Black Valedictorian Has to Share With White Girl, So She Makes Sick Move

Black Valedictorian Has to Share With White Girl, So She Makes Sick Move

Two wrongs don’t make a right. That idiom may be a cliche, but it perfectly applies to many situations of so-called “reverse racism.”

It could also apply to a small town in Mississippi, where a young black woman has earned valedictorian honors.

Instead of celebrating the accomplishment, however, the high school graduate made a sick move against the school district: She’s suing the school because she had to share the graduation stage with a white girl, who also earned a co-valedictorian title.
According to The Washington Post, Jasmine Shepard graduated from Cleveland High School in Mississippi last spring. Both she and a white student were given co-valedictorian honors, but Shepard and her family are still bitter about the shared title even a year later.

“Prior to 2016, all of Cleveland High School’s valedictorians were white,” the recently filed lawsuit states. “As a result of the school official’s unprecedented action of making an African-American student share the valedictorian award with a white student, the defendants discriminated against.”

The school district has a pretty good explanation for the shared title: Both students had identical grade point averages.
“As such, under school board policy, they were both named valedictorian of their graduating class,” Jamie Jacks, an attorney for the school district, explained. “The district’s policy is racially neutral and fair to students.”

Co-valedictorian honors for students with identical grades are fairly common in large schools.
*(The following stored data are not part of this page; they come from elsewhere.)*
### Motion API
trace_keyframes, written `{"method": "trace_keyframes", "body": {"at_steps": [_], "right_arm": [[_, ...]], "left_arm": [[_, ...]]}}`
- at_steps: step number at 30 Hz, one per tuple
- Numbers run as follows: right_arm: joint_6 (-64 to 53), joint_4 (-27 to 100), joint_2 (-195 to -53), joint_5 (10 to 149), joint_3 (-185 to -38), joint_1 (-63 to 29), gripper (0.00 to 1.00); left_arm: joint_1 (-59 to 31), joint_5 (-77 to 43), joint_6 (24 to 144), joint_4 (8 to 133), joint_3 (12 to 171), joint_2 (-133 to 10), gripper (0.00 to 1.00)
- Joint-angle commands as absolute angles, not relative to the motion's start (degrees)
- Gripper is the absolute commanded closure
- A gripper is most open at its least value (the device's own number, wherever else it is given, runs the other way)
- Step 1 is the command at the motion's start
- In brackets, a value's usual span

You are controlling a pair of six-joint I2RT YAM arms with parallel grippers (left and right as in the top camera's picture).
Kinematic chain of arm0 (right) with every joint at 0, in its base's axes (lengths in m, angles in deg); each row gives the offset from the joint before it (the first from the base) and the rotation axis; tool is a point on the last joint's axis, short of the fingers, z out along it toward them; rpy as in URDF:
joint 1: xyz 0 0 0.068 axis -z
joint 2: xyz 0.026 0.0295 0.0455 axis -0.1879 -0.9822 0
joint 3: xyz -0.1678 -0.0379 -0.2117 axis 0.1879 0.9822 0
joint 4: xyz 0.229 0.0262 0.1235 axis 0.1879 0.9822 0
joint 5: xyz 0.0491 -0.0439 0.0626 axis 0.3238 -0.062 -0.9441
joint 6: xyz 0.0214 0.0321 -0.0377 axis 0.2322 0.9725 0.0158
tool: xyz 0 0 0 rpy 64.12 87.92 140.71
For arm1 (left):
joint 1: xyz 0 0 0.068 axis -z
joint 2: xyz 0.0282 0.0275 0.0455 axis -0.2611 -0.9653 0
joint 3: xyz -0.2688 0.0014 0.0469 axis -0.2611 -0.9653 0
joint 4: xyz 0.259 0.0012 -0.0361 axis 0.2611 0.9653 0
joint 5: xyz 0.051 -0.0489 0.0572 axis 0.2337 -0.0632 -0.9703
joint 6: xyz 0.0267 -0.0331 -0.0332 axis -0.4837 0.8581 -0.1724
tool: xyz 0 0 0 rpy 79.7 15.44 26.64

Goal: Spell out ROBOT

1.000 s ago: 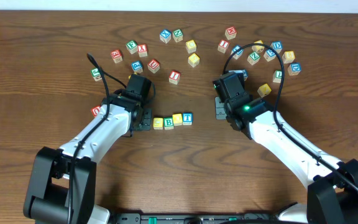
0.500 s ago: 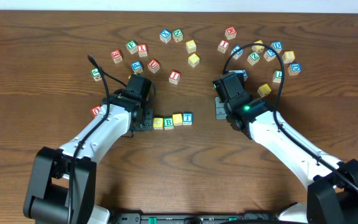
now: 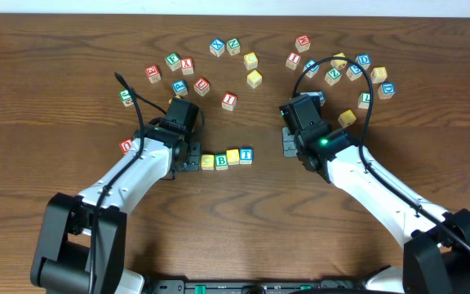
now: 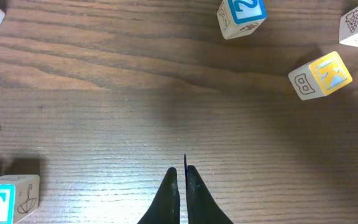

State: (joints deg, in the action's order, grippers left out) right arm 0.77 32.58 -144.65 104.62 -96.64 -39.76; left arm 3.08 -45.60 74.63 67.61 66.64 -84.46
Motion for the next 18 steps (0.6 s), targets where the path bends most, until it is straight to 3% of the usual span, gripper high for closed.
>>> {"method": "trace_keyframes", "body": {"at_steps": [1,18], "right_arm": [[1.1,32.4,-143.6,104.9,-97.7,-39.5,0.99],[1.1,32.5,-143.6,104.9,-97.7,-39.5,0.99]], "left_arm": [[3.0,-45.6,72.8,67.4,65.4,-84.0,0.93],[3.0,-42.4,72.0,67.2,65.7,-78.1,0.93]]}}
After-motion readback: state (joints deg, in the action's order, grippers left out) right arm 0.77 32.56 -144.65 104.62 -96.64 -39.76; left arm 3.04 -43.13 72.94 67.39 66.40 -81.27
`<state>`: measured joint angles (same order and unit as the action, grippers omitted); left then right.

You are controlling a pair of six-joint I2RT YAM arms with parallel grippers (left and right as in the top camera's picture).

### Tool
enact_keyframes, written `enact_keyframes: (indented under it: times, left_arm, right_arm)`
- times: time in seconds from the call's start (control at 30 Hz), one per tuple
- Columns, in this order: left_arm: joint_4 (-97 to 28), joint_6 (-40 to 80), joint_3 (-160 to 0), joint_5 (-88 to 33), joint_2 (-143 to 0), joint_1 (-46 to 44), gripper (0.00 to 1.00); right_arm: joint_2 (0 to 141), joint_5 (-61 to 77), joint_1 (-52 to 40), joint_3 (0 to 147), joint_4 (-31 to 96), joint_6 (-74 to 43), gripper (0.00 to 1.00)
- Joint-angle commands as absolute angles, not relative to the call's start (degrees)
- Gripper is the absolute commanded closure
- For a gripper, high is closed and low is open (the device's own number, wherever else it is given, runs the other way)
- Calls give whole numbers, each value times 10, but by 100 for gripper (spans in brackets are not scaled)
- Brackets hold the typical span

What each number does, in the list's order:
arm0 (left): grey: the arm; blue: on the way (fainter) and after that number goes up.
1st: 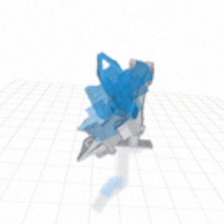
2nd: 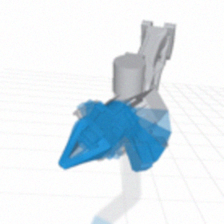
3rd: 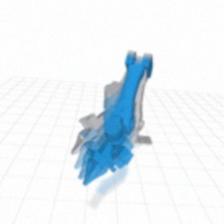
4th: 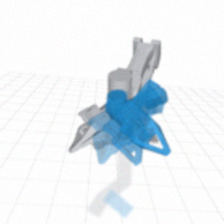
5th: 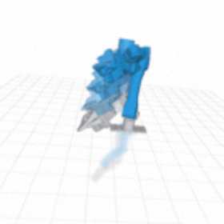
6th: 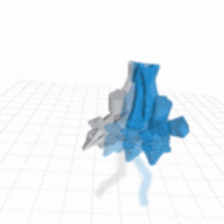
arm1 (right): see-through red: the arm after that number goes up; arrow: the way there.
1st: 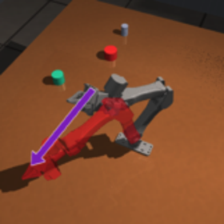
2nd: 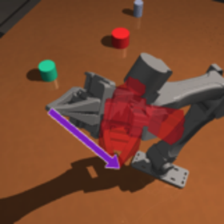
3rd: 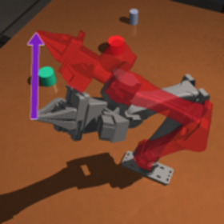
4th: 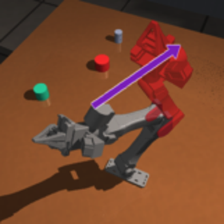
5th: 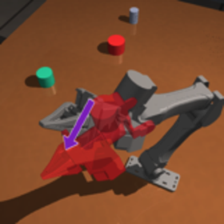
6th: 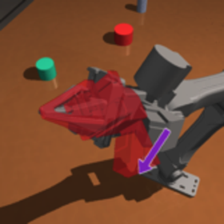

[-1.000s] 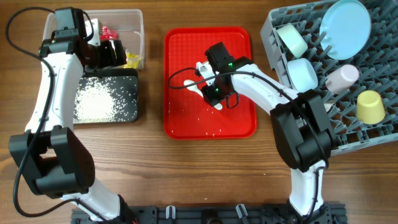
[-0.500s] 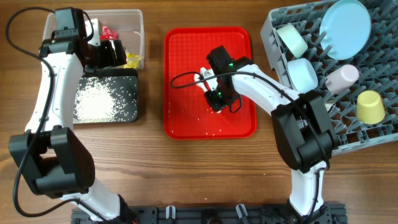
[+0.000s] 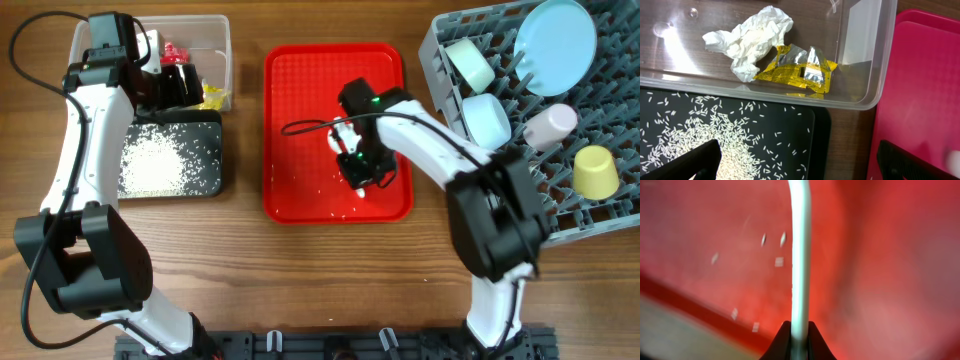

However, Sherry Shepherd, the mother of Jasmine, apparently believes that disagreeing with the school’s official GPA records makes them irrelevant.

“These children have been attending school with each other since middle school,” she said. “We know the schedule, we know what they take, and we have a good idea where the discrepancy lies.”

Shepherd and the lawsuit are demanding a cash payout for “monetary damages” from the school district. More shocking, however, is the lawsuit’s demand that the white student be stripped of her honors, so that Jasmine Shepard can be declared “sole valedictorian.”
The sad reality is that the student and her family would likely not be suing the school district if the co-valedictorian happened to also be black.

If the GPA numbers are in fact the same — a fact that is presumably easy to confirm — then it seems that the lawsuit is designed to punish a high-achieving student for daring to be white.

The fact that the lawsuit was recently filed an entire year after the graduation took place adds additional pettiness to the case.

A year after being named valedictorian, a student should be focused on their future, such as attending college or pursuing a career.

Instead of celebrating accomplishments, however, the lawsuit filers seem to be bitter about skin color. Stripping a well-earned valedictorian title from a white student is no better than doing so based on dark skin.

The simple fact is that treating a white person differently because of her race is just as bad as if the reverse were true.

It’s a call for special treatment based not on performance, but on race… and demanding the spotlight despite equal accomplishments is the opposite of equality.